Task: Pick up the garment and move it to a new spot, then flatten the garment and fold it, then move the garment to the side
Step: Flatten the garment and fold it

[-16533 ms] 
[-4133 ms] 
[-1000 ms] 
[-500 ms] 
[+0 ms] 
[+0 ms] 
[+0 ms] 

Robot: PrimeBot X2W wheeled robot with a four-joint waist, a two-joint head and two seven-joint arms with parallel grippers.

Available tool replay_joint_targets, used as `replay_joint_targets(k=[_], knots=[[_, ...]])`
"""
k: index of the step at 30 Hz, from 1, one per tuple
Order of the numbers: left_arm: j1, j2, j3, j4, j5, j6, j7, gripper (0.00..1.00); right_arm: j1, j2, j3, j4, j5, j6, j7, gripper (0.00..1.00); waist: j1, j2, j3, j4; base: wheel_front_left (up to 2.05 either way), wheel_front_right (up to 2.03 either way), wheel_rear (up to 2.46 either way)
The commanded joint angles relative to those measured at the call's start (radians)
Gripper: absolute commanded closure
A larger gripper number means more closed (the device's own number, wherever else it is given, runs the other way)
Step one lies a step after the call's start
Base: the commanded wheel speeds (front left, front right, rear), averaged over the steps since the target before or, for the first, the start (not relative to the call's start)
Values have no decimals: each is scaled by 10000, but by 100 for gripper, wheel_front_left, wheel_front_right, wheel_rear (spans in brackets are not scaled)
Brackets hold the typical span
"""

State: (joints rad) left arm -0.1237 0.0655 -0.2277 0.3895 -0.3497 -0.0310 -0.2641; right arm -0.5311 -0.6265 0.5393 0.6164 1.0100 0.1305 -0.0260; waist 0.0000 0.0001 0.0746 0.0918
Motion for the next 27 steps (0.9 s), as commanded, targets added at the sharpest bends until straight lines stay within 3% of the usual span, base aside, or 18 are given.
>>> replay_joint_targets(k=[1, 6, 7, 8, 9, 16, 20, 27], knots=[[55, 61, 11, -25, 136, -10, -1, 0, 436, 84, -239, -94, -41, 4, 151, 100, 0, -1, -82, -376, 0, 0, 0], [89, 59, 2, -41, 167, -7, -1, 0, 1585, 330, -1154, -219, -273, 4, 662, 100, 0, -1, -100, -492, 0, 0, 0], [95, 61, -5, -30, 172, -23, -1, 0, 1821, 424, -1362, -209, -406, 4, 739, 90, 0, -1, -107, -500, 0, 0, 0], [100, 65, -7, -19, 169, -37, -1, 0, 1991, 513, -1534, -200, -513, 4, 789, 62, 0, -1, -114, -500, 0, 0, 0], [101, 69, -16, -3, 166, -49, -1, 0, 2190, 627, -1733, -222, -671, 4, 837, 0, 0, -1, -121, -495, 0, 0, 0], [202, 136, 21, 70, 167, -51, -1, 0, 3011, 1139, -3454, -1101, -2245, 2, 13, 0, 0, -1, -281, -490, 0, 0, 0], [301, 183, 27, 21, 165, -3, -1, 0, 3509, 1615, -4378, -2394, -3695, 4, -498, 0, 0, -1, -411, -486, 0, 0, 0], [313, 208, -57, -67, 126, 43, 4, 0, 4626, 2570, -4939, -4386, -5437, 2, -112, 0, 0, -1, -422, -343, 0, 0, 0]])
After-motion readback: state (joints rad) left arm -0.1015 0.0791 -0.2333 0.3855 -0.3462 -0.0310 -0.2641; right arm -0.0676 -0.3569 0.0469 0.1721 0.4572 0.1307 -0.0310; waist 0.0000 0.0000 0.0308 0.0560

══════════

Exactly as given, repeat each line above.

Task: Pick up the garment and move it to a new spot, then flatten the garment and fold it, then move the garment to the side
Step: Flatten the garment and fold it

[-16533 ms] 
[-4133 ms] 
[-1000 ms] 
[-500 ms] 
[+0 ms] 
[+0 ms] 
[+0 ms] 

Robot: PrimeBot X2W wheeled robot with a four-joint waist, a two-joint head and two seven-joint arms with parallel grippers.

Available tool replay_joint_targets, used as `replay_joint_targets(k=[_], knots=[[_, ...]])`
"""
k: index of the step at 30 Hz, from 1, one per tuple
Order of the numbers: left_arm: j1, j2, j3, j4, j5, j6, j7, gripper (0.00..1.00); right_arm: j1, j2, j3, j4, j5, j6, j7, gripper (0.00..1.00); waist: j1, j2, j3, j4; base: wheel_front_left (up to 2.05 either way), wheel_front_right (up to 2.03 either way), wheel_rear (up to 2.46 either way)
The commanded joint angles relative to those measured at the call's start (radians)
Gripper: absolute commanded closure
A larger gripper number means more closed (the device's own number, wherever else it is given, runs the other way)
Step one lies a step after the call's start
Base: the commanded wheel speeds (front left, front right, rear), averaged over the steps since the target before or, for the first, the start (not relative to the call's start)
Values have no decimals: each is scaled by 10000, but by 100 for gripper, wheel_front_left, wheel_front_right, wheel_rear (spans in brackets are not scaled)
Brackets hold the typical span
"""

State: (joints rad) left arm -0.1237 0.0655 -0.2277 0.3895 -0.3497 -0.0310 -0.2641; right arm -0.5311 -0.6265 0.5393 0.6164 1.0100 0.1305 -0.0260; waist 0.0000 0.0001 0.0746 0.0918
Motion for the next 27 steps (0.9 s), as commanded, targets added at the sharpest bends until straight lines stay within 3% of the usual span, base aside, or 18 are given.
>>> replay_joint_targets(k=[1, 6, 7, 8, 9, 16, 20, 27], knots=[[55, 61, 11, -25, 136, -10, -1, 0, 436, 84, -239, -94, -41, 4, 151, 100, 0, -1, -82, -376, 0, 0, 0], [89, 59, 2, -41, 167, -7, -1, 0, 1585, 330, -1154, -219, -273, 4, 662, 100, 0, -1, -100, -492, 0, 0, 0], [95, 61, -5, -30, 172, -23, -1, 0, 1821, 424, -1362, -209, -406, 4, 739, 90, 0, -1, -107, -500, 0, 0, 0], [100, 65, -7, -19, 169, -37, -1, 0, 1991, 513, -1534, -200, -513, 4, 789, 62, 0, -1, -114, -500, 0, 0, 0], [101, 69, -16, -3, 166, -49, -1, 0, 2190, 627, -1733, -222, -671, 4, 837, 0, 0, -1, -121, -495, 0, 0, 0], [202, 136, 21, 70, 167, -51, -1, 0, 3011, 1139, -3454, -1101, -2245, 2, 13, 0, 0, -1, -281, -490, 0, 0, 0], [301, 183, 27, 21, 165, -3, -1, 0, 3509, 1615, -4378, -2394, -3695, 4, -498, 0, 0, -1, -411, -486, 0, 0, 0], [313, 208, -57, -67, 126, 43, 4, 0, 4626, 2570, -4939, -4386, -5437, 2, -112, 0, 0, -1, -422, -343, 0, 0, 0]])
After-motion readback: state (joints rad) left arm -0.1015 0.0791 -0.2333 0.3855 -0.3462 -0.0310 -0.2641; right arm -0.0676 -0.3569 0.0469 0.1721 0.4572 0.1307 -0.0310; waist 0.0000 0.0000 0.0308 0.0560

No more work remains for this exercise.